Is there a way to install FreeBSD so that I preserve my /home/ partition?

I'm an old Linux hand from way back dipping my toe in FreeBSD for the first time.


----------



## Beastie (May 8, 2013)

Hello and welcome.

The entire FreeBSD system, including FreeBSD's own /home directory/partition, will be installed in a single FreeBSD slice/BIOS partition (e.g. ada0s1). Other slices such as ada0s2 will not be touched at all.

You'll have to install FreeBSD on ada0s1 as FreeBSD doesn't support being booted off an extended partition, AFAIK. And you'll have to destroy the existing ada0s1 slice and recreate it so that the FreeBSD partition ID can be written properly in the MBR.

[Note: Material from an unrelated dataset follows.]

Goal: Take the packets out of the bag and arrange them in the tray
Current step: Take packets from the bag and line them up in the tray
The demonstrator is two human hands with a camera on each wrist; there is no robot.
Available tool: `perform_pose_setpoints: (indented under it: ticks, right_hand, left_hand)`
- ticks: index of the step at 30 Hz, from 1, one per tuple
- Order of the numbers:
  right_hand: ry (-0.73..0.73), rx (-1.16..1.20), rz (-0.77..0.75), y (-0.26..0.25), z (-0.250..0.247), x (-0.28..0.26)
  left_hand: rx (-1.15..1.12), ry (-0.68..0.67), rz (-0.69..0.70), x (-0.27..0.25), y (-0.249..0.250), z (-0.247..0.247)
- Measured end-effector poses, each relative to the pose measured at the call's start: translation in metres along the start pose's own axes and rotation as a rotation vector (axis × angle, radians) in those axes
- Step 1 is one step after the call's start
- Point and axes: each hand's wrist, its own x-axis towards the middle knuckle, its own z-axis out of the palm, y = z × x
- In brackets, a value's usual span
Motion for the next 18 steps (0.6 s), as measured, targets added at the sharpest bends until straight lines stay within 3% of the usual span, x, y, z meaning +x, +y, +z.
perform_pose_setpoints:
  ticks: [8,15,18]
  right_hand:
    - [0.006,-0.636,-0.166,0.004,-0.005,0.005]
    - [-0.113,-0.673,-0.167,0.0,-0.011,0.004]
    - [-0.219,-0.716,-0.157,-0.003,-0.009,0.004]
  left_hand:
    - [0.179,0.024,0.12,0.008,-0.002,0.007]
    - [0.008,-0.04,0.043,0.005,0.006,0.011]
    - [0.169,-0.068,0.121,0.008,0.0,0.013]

Depending on the file system being used under Arch Linux, you may not be able to access the Arch Linux /home from FreeBSD.
You can always make a backup of all your files under /home using tar, and un-tar() them under FreeBSD. A backup is highly recommended, no matter what.


----------



## DaveCoventry (May 8, 2013)

Thanks very much for the response.

Okay, that sort of rules it out, then.

Ultimately I want to get FreeBSD running on my laptop which is the machine I do a lot of work on and which is currently labouring under the strain of Ubuntu.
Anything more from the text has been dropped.